Intervista a Pierluigi Panza
Pierluigi Panza, giurato del premio “Città di Como” e giornalista del “Corriere della Sera”, ha appena pubblicato da Mondadori “Un amore di Raffaello”, romanzo sugli ultimi cinque anni della vita del grande artista di cui riccorre il cinquecentenario della morte.
Dopo il premio Selezione Campiello nel 2008 per la “vita scellerata” di Giovan Battista Piranesi, Pierluigi Panza torna così con un’altra inedita storia di letteratura artistica che ci riporta all’Italia magica di mezzo millennio fa quando ci fu una esplosione di creatività che cambiò il mondo nel nome della bellezza. Il suo profeta fu appunto Raffaello, ritenuto dai suoi contemporanei un nuovo Cristo.
Chiediamo a Panza alcuni consigli per chi intende partecipare al premio e cimentarsi con la scrittura.
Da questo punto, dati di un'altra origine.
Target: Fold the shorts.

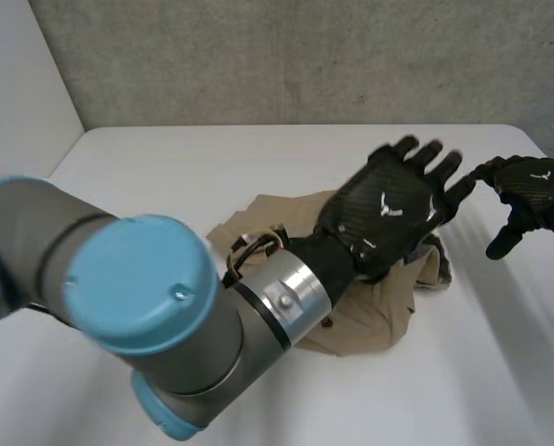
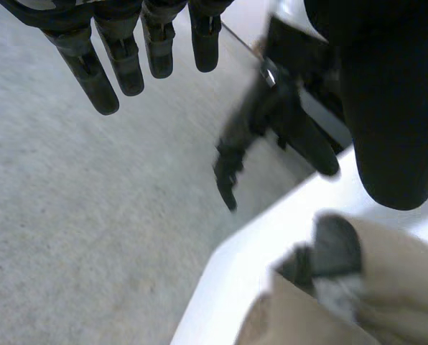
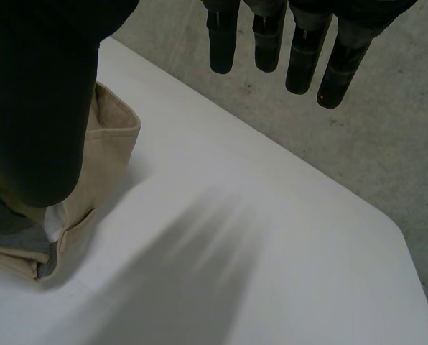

“La prima regola d’oro – dice il giornalista del quotidiano di via Solferino – è non scrivere di se stessi. Questa è una tentazione molto forte, ma bisogna considerare due aspetti: quello che noi sentiamo raccontando le storie che abbiamo vissuto non è detto che – attraverso le parole – riusciamo a farlo sentire agli altri. Inoltre, in qualsiasi racconto entra il vissuto dell’autore, pertanto non c’è bisogno di sbatterlo in faccia. Un racconto è far vivere, non spiegare qualcosa: bisogna evitare un tono professorale. Il linguaggio e i comportamenti dei nostri personaggi vanno studiati, altrimenti si rischiano anacronismi, banalità e improprietà. Ogni azione è individuata da un verbo preciso: se si ricorre troppo spesso agli ausiliari o a verbi di maniera qualcosa non va. Non bisogna infarcire di subordinate il discorso. Sono solo cinque “consigli”, ma penso che possano bastare. I più importanti di tutti, comunque, sono umiltà e autenticità senza i quali nessuno va avanti a leggerci”.